Description of the task: Each line of the data that includes the string "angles" is to be copied out.

Supplied material:
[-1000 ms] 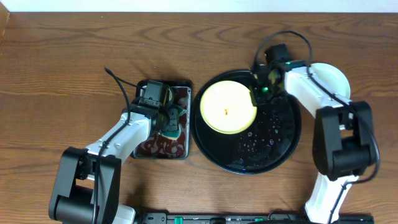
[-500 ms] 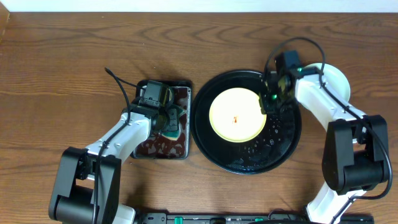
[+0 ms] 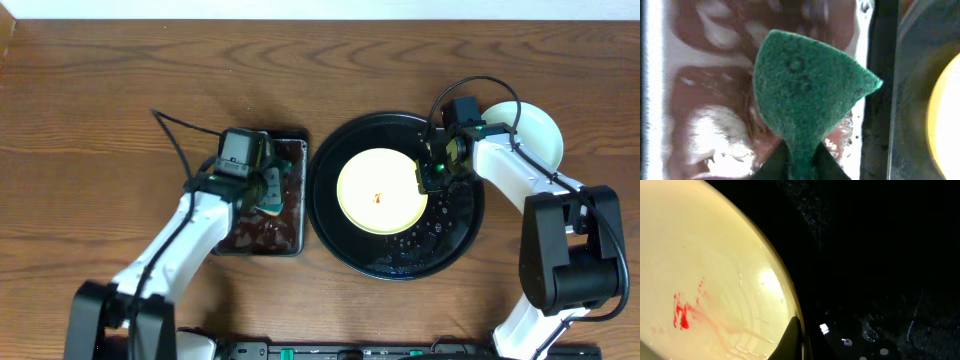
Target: Clean dirty plates on tray and stack at the side
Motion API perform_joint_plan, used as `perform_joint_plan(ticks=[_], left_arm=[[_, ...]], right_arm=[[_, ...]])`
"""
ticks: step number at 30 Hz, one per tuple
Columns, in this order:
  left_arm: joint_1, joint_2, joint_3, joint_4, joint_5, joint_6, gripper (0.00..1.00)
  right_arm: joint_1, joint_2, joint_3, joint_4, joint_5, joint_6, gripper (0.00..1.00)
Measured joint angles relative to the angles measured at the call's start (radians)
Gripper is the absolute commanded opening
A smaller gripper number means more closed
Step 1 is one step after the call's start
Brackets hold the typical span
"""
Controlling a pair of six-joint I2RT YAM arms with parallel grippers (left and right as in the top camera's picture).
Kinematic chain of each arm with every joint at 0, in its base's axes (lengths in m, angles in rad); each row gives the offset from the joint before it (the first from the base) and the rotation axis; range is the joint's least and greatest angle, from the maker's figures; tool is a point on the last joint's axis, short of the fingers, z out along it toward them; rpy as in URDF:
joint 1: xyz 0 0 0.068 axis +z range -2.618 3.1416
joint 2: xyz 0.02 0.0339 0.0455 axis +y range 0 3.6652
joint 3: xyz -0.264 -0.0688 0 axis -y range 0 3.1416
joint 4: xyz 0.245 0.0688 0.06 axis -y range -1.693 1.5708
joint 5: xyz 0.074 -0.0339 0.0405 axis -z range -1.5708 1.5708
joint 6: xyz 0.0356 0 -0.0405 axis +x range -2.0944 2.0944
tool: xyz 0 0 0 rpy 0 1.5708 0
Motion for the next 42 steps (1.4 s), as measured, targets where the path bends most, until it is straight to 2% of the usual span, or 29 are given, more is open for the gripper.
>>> perform_joint_plan(ticks=[1,2,6,15,17,21,22,31,38,42], left_arm=[[0.000,-0.012,0.000,0.000,-0.006,-0.002,0.28],[0.000,-0.018,0.000,0.000,-0.013,-0.005,0.34],[0.000,-0.005,0.000,0.000,-0.024,-0.009,0.45],[0.000,0.148,0.000,0.030,-0.010,-0.013,0.45],[0.000,0.167,0.000,0.043,0.003,-0.015,0.37],[0.001,0.190,0.000,0.062,0.024,-0.021,0.11],[0.000,0.191,0.000,0.064,0.033,-0.023,0.08],[-0.005,0.174,0.000,0.063,0.027,-0.017,0.08],[-0.003,0.071,-0.012,0.040,0.002,-0.039,0.08],[0.026,0.017,-0.012,0.058,0.070,-0.062,0.07]], right_arm=[[0.000,0.000,0.000,0.002,0.000,0.000,0.01],[0.000,0.000,0.000,0.003,0.000,0.000,0.01],[0.000,0.000,-0.001,0.008,-0.002,0.000,0.01],[0.000,0.000,-0.001,0.010,-0.004,0.000,0.01],[0.000,0.000,-0.001,0.010,-0.004,0.000,0.01],[0.000,0.000,-0.001,0.010,-0.005,0.000,0.01],[0.000,0.000,-0.001,0.010,-0.005,0.000,0.01],[0.000,0.000,-0.001,0.010,-0.007,0.000,0.01],[0.000,0.000,-0.001,0.010,-0.007,0.000,0.01],[0.000,0.000,-0.002,0.010,-0.007,0.000,0.01]])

The answer:
Measured joint angles relative to the angles measured at the call's start (radians)
Kinematic chain of each arm with every joint at 0, in its base's axes (lengths in m, angles in rad); each row gives the offset from the joint before it (the first from the base) and the rotation axis; range is the joint's least and greatest angle, from the maker's figures; tool is a point on the last joint's axis, short of the fingers, z out along it toward them; rpy as in URDF:

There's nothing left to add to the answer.